The sasin’s whole body twitched, fuzzy brows rising ever so lightly, almost enough to allow Damon to see the eyes hidden underneath. The light green skin took a greener shade.
“I’d lock you up in a heartbeat if these two weren’t vouching for you.”
“I am fortunate, sir.”
“I believe, sir knight, that we should take our new friend and give him a good scrub before his smell draws any monsters.” The mocking edge Handrondi used did not go unnoticed.
The knight scoffed. “He is to remain indoors until repairs to my familiar have finished. Isthatit, come.”
The machine gave a steamy hoot and Damon’s whole body tensed into stone. The machine withdrew its knives, the evil cube dragged itself towards the strongly jawed man and scurried off. Damon didn’t move, waiting for either of his guides to lead the way.
“That went a lot better than expected.” Sybil said, chuckling amusedly. “This way, Damon.”
A soft pat on his shoulder prompted him to follow them to a tiny house near the entrance of the village. The shack had two floors compared to the three the rest of the village had. The building appeared to be in a greater state of disuse than any of the others as well; the paint was chipped off, and the glass panes were muddier than the other houses.
“Did you really crawl out of a gaper’s maw?”
“I’ve had a very long day.” Was his response, then paused. “Does the name ‘Idina’ or ‘Arlen’ ring any bells?”

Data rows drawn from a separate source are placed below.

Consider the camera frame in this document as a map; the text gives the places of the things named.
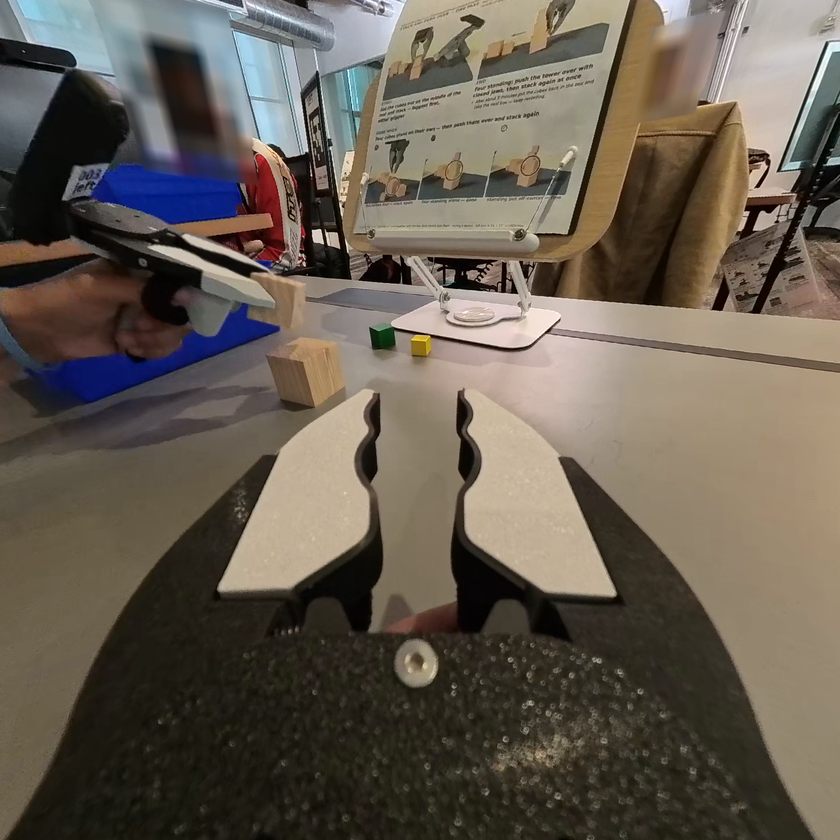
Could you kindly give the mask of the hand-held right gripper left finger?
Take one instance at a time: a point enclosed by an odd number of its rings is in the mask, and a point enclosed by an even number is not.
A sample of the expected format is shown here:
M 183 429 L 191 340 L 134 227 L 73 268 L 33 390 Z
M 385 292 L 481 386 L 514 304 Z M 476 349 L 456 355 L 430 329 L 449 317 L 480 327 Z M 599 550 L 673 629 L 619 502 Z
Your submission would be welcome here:
M 363 389 L 279 450 L 217 585 L 225 601 L 278 601 L 297 623 L 333 599 L 367 632 L 383 569 L 377 473 L 381 396 Z

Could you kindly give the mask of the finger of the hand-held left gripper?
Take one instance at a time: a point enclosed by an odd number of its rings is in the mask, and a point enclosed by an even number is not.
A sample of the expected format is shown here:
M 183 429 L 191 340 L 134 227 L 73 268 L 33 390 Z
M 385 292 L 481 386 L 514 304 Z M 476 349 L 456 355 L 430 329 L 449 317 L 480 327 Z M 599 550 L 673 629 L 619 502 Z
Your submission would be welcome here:
M 206 295 L 232 303 L 263 309 L 276 306 L 274 298 L 257 280 L 230 270 L 203 270 L 200 289 Z
M 191 279 L 204 266 L 213 270 L 225 269 L 241 277 L 270 274 L 268 268 L 234 249 L 208 238 L 181 234 L 172 229 L 149 234 L 148 246 L 170 261 L 172 267 L 155 270 L 155 273 L 166 277 Z

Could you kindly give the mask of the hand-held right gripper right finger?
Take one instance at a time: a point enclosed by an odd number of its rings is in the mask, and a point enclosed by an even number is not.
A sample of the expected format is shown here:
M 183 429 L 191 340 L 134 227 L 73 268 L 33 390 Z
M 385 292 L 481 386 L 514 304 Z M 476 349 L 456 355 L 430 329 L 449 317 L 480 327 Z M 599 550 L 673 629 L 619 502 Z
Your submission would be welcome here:
M 560 606 L 618 606 L 618 590 L 558 452 L 474 388 L 457 394 L 451 572 L 461 631 L 486 630 L 503 602 L 526 628 L 565 634 Z

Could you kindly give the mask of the medium plain wooden cube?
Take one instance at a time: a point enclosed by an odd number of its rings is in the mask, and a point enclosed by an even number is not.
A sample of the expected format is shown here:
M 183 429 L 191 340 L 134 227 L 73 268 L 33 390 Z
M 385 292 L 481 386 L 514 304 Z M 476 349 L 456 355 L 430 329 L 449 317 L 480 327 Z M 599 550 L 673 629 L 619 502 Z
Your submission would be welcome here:
M 307 286 L 295 276 L 272 273 L 252 274 L 267 295 L 275 302 L 273 309 L 248 307 L 248 319 L 277 326 L 281 329 L 299 329 L 305 319 Z

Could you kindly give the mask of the blue plastic bin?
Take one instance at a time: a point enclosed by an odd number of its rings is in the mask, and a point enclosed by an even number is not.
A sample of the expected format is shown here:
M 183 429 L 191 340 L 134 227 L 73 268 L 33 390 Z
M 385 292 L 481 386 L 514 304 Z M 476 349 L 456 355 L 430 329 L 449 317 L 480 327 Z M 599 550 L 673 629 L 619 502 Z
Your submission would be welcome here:
M 121 164 L 108 173 L 94 197 L 151 214 L 169 224 L 236 217 L 244 204 L 237 184 L 159 174 L 135 164 Z M 191 333 L 176 352 L 163 359 L 136 363 L 110 355 L 57 364 L 29 377 L 47 392 L 77 403 L 94 403 L 278 332 L 277 326 L 252 320 L 246 309 L 240 308 L 227 317 L 217 336 L 205 338 Z

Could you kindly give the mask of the large plain wooden cube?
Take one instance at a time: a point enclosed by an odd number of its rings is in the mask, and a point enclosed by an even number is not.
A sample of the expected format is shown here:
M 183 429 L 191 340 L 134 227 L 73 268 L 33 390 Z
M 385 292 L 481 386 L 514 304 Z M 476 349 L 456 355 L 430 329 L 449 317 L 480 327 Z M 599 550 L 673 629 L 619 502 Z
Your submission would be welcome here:
M 278 344 L 266 361 L 280 399 L 315 407 L 345 386 L 340 347 L 336 342 L 300 337 Z

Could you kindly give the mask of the person's right hand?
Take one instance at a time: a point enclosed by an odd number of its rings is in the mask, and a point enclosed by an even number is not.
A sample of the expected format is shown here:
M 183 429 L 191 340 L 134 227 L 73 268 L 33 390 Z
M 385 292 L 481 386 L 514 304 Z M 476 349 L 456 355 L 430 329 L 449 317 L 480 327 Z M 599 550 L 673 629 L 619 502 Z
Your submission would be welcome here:
M 459 632 L 457 603 L 451 602 L 404 617 L 384 631 L 400 635 L 456 634 Z

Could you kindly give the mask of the person's left hand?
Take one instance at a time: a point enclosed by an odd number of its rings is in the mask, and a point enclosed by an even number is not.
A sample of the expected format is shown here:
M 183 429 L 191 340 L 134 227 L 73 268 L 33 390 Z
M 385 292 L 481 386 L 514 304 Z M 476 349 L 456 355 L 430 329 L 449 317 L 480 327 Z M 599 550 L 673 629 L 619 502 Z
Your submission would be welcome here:
M 114 354 L 143 360 L 178 350 L 189 326 L 141 305 L 147 274 L 96 259 L 35 284 L 2 290 L 2 363 L 39 366 Z

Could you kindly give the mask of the wooden shelf board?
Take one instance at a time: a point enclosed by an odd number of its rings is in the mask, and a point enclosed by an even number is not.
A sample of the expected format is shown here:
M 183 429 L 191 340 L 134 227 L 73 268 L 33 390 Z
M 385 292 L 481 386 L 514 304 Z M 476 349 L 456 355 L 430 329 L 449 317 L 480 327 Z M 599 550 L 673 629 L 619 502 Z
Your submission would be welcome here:
M 212 238 L 237 233 L 254 232 L 273 227 L 269 214 L 246 214 L 200 222 L 174 224 L 173 228 L 182 234 Z M 1 267 L 25 266 L 58 259 L 90 255 L 89 248 L 74 239 L 64 239 L 51 245 L 31 245 L 25 241 L 10 241 L 1 244 Z

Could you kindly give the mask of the black tag board stand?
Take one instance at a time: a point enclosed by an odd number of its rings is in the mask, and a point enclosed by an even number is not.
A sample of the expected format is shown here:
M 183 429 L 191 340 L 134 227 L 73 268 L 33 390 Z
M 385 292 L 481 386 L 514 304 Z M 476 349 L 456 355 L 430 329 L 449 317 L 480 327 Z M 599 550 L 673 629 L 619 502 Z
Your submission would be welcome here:
M 350 280 L 350 254 L 343 232 L 338 183 L 333 169 L 321 78 L 317 70 L 301 89 L 301 105 L 322 246 L 335 264 L 338 276 Z

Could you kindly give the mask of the printed instruction sheet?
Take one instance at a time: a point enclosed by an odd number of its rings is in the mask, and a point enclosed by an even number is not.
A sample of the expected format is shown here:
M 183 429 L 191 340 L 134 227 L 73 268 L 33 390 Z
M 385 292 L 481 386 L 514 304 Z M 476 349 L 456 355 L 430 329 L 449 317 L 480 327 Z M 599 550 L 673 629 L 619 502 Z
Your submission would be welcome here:
M 385 54 L 354 232 L 570 235 L 628 1 L 405 2 Z

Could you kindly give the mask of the printed leaflet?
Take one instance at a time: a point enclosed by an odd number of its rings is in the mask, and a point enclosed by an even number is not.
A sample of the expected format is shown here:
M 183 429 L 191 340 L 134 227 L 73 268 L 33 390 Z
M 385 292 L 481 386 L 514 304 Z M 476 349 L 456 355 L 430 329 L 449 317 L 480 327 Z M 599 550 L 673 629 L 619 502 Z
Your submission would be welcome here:
M 753 309 L 789 226 L 789 222 L 782 222 L 767 227 L 738 240 L 726 251 L 721 272 L 735 312 L 750 313 Z M 762 313 L 799 317 L 820 300 L 805 239 L 798 231 L 785 254 L 784 265 Z

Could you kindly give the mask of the black tripod stand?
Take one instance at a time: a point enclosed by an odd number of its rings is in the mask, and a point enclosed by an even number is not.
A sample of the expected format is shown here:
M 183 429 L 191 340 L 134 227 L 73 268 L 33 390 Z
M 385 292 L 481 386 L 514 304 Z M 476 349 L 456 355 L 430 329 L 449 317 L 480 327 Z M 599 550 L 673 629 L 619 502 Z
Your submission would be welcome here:
M 752 314 L 761 314 L 770 300 L 776 281 L 787 269 L 792 269 L 792 246 L 802 227 L 804 216 L 811 205 L 825 201 L 831 194 L 838 193 L 839 176 L 831 181 L 824 180 L 824 172 L 829 169 L 829 160 L 837 152 L 839 136 L 839 106 L 830 108 L 825 122 L 824 131 L 818 141 L 812 161 L 802 172 L 804 181 L 801 189 L 794 193 L 796 207 L 793 217 L 788 221 L 778 248 L 773 255 L 768 272 L 763 279 L 758 296 L 752 301 Z

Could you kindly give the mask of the large display screen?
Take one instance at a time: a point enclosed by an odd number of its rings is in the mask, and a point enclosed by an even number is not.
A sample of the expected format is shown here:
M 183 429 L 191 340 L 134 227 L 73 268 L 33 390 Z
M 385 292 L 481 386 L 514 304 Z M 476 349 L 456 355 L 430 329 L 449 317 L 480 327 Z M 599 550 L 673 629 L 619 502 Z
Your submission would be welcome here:
M 784 148 L 779 173 L 800 172 L 812 163 L 838 103 L 839 41 L 834 39 L 822 48 Z

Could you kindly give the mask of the silver ventilation duct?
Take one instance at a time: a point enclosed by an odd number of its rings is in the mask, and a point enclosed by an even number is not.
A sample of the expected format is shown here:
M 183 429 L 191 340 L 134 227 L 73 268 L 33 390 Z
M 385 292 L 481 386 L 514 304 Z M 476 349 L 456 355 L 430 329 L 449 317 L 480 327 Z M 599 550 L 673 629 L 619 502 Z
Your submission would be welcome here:
M 232 28 L 273 43 L 330 51 L 335 43 L 332 21 L 285 1 L 243 1 L 228 13 Z

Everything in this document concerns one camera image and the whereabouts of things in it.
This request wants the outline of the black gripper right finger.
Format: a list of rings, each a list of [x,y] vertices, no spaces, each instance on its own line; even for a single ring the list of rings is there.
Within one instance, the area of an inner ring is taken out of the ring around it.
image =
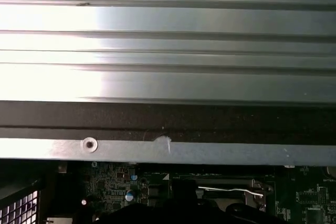
[[[242,192],[256,198],[265,198],[264,194],[245,188],[218,188],[197,185],[194,180],[184,181],[184,213],[186,219],[198,223],[281,223],[275,216],[250,205],[234,202],[221,209],[213,198],[198,196],[197,192],[231,193]]]

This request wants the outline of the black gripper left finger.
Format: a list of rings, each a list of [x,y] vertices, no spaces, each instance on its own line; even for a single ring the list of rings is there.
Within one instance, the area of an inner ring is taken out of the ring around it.
[[[183,223],[184,182],[171,183],[172,197],[156,206],[135,203],[101,217],[101,223]]]

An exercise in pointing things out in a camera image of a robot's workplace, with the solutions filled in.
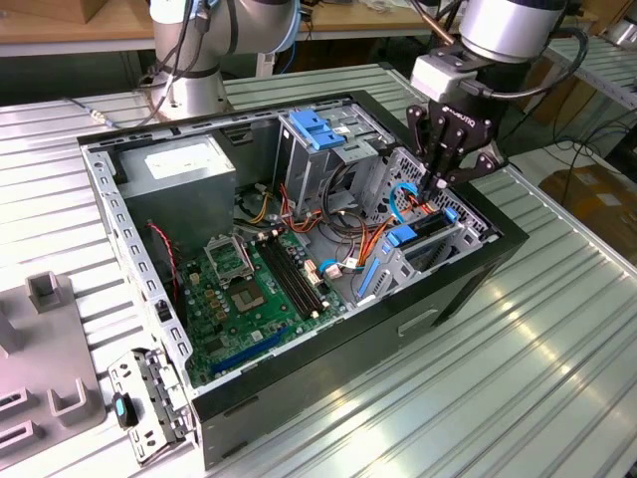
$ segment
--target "ribbed metal surface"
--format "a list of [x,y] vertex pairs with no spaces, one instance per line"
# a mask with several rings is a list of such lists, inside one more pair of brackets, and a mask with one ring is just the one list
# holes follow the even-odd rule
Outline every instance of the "ribbed metal surface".
[[[567,67],[577,55],[578,46],[570,38],[556,39],[550,42],[544,55]],[[600,38],[590,38],[588,55],[575,74],[626,109],[637,108],[637,52],[627,52]]]
[[[367,89],[404,120],[415,97],[378,67],[230,82],[235,106]],[[115,120],[135,95],[88,100]],[[94,132],[61,103],[0,110],[0,287],[33,271],[70,273],[101,385],[145,343],[73,137]],[[500,172],[477,186],[531,239],[435,333],[213,470],[261,476],[622,476],[637,457],[634,269]],[[138,471],[114,414],[5,475],[203,476],[186,444]]]

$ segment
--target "red cable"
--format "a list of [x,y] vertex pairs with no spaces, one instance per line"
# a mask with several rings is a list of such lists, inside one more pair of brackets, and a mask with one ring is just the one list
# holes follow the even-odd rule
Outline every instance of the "red cable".
[[161,229],[152,223],[148,223],[148,227],[159,234],[159,237],[163,241],[163,245],[166,246],[168,251],[168,258],[170,259],[170,272],[172,273],[172,296],[174,298],[175,305],[177,304],[177,268],[175,267],[175,258],[172,255],[172,248],[170,247],[170,241],[163,233]]

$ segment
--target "chip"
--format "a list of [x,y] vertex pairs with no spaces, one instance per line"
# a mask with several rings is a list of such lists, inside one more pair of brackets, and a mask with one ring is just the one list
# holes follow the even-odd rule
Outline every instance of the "chip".
[[266,303],[255,281],[244,281],[228,289],[228,295],[239,312],[248,312]]
[[215,352],[223,349],[223,342],[221,342],[221,339],[219,338],[211,339],[204,343],[204,347],[208,354],[214,354]]

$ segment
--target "blue plastic tab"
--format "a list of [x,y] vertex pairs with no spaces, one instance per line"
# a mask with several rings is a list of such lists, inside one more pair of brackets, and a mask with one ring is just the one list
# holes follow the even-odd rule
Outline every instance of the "blue plastic tab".
[[345,144],[345,138],[336,134],[331,129],[328,132],[313,134],[312,137],[309,137],[308,139],[312,143],[312,146],[314,146],[318,151]]
[[400,246],[407,241],[411,241],[412,239],[418,237],[418,235],[414,232],[414,230],[409,226],[399,226],[387,234],[387,239],[391,242],[394,247]]
[[358,289],[358,297],[362,298],[362,296],[365,295],[365,291],[369,287],[369,283],[371,282],[371,279],[374,277],[374,274],[376,273],[376,269],[378,269],[378,266],[380,266],[380,260],[376,258],[374,259],[374,262],[371,264],[371,267],[369,268],[367,277],[365,277],[365,280],[362,281],[360,289]]
[[453,207],[445,207],[445,216],[447,216],[447,219],[449,219],[452,223],[456,223],[458,222],[458,219],[460,219],[460,214],[458,214],[458,211],[456,211]]
[[123,400],[121,398],[119,398],[115,402],[115,413],[117,413],[117,415],[119,415],[119,416],[122,416],[123,412],[124,412]]
[[340,136],[331,130],[327,125],[327,120],[321,118],[313,110],[292,112],[290,113],[290,121],[316,150],[345,144],[344,136]]
[[321,118],[313,110],[291,112],[290,121],[304,136],[306,133],[323,132],[323,127],[327,126],[327,120]]

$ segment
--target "yellow wire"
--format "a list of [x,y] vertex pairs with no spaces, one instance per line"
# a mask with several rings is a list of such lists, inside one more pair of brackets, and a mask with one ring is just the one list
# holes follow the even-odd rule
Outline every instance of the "yellow wire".
[[258,224],[261,221],[263,221],[264,217],[266,217],[266,211],[268,210],[268,200],[269,199],[270,199],[270,193],[267,192],[263,196],[263,204],[261,206],[261,211],[259,211],[259,214],[257,215],[257,217],[255,217],[254,219],[250,219],[248,221],[250,224]]

“Idina’s the daughter of sir knight.”
“Wasn’t Arlen the hagsier merchant that showed up a week ago?” Sybil asked, shaking her head under the hood. “How do you know those names?”
“They were in the cavern I woke up in. The gaper got to Arlen, though.”
Handrondi frowned. “So you wake up in a cave and the first thing you do is chase the first sasin you come across all the way here? No wonder the girl was terrified, having a thing like you, soaked in monster blood, and chasing her for three whole days.”
“I left the cave today.”
“There’s no gaper den within just a day’s travel from here.” The golden-bearded man laughed. “Maybe we missed one? We’ll have to check and update the map.”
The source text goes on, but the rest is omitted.